In general, air pollution can be difficult to forecast near the surface because of the multitude of factors which affect it. Incorrectly modelling chemical processes within the atmosphere, surface emissions or indeed the meteorology can lead to errors in predicting ground-level pollution concentrations. It is well accepted within the literature that weather forecasting is of decisive importance for air quality. Thus, my PhD project tries to link forecast errors in meteorological processes within the atmospheric boundary layer (BL) with forecast errors in pollutants such as O_{3} and NO_{2} (nitrogen dioxide) using the operational air quality forecasting model in the UK, the Air Quality in the Unified Model (AQUM). This model produces an hourly air quality forecast issued to the public by DEFRA in the form of a Daily Air Quality Index (DAQI) and is verified against surface-based observations from the Automatic Urban and Rural Network (AURN).
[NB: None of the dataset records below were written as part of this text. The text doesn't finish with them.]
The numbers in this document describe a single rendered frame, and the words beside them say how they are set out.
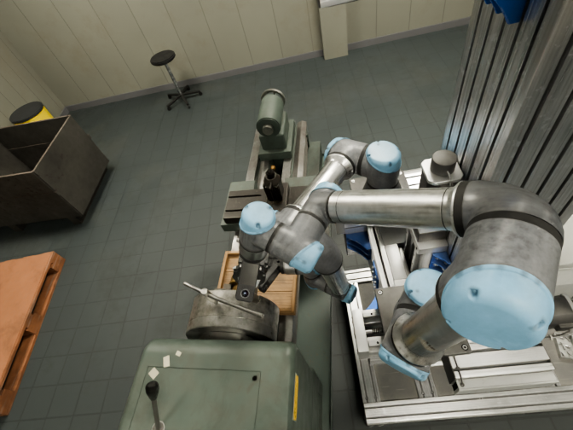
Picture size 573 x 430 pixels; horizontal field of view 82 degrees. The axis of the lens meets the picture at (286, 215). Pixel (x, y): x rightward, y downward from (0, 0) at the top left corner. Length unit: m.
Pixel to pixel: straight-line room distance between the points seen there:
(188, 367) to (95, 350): 1.92
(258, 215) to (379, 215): 0.25
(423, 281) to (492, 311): 0.44
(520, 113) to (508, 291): 0.36
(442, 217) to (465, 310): 0.18
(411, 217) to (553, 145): 0.33
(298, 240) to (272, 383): 0.44
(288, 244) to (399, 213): 0.23
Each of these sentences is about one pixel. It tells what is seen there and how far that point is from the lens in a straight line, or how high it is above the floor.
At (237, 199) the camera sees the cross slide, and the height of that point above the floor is 0.97.
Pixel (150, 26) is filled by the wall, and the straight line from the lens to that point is 4.80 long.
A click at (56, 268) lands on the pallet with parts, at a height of 0.06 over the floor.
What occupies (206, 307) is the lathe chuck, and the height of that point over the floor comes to 1.23.
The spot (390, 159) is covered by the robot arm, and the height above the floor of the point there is 1.38.
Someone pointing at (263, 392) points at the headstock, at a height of 1.26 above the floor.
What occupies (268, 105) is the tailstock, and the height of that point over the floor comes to 1.15.
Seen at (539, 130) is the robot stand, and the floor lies 1.73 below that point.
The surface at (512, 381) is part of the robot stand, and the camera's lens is 1.22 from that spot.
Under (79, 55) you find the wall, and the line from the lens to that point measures 5.30.
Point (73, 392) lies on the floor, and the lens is 2.94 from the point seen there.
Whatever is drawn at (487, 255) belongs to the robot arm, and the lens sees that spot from 0.49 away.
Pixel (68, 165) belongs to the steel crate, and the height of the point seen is 0.48.
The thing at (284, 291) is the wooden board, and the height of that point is 0.88.
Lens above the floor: 2.19
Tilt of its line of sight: 51 degrees down
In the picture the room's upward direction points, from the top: 18 degrees counter-clockwise
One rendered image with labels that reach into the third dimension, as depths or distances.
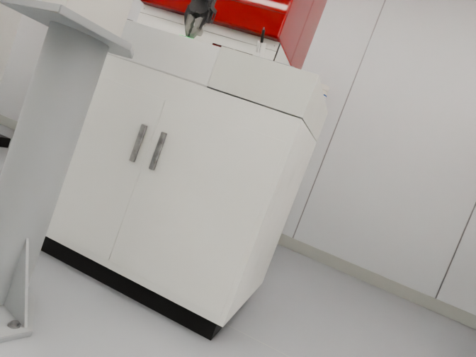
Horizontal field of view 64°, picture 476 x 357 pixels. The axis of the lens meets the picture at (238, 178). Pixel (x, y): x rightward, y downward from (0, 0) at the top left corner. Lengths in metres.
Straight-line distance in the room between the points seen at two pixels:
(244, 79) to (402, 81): 2.30
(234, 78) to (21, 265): 0.85
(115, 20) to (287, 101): 0.57
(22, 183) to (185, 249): 0.54
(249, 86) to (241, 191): 0.35
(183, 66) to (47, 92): 0.49
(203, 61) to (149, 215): 0.57
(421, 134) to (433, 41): 0.75
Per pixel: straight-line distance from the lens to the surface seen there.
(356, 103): 3.42
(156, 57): 1.47
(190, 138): 1.34
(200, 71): 1.38
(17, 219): 1.20
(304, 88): 1.28
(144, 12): 2.34
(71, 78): 1.14
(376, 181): 3.35
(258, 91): 1.30
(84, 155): 1.55
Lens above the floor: 0.66
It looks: 4 degrees down
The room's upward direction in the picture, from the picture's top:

Figure 2: Automatic Urban and Rural Network (AURN) ground-based measuring sites for O_{3} and NO_{2}.

A three-month evaluation of hourly forecasts from AQUM shows a delay in the average increase of the morning O_{3} + NO_{2} (‘total oxidant’) concentrations when compared to AURN observations. We also know that BL depth is important for the mixing of pollutants – it acts as a sort of lid on top of the lower part of the troposphere. Since the noted lag in total oxidant increase in our model occurs exactly at the time of the morning BL development, we can form a testable hypothesis: that an inaccurate representation of BL processes – specifically, morning BL growth – leads to a delay in entrainment of O_{3}-rich air masses from the layer of air above it: the residual layer. It has been suggested in the literature that when the daytime convective mixed layer collapses upon sunset, the remaining pollutants are effectively trapped in the leftover (‘residual’) layer, and thus can act as a night-time reservoir of O_{3} above the stable or neutral night-time boundary layer (NBL).

Figure 3: Total oxidant (O_{3} + NO_{2}) average forecast (AQUM, red) and observations (AURN, black) diurnal cycle, averaged over JJA 2017 at 48 urban background sites. Shading is inter-quartile range.
Figure 4: Rate of change of the mean diurnal profile of the forecast (AQUM, red) and observations (AURN, black) of the total oxidant.

To test the hypothesis, semi-idealised experiments are conducted. We simulate a one-month long release of chemically inert tracers within the Numerical Atmospheric Dispersion Environment (NAME) using different sets of numerical weather prediction (NWP) outputs. This enables a process-based evaluation of how different meteorology affects tracers within the BL. Tracers are released within the lateral boundaries of the domain centred on the UK. The idea is to separate the effects of meteorology from chemistry on the tracer concentrations. In particular, we want to understand the role of entrainment of O_{3}-rich air masses from the residual layer down into the developing BL during the morning hours.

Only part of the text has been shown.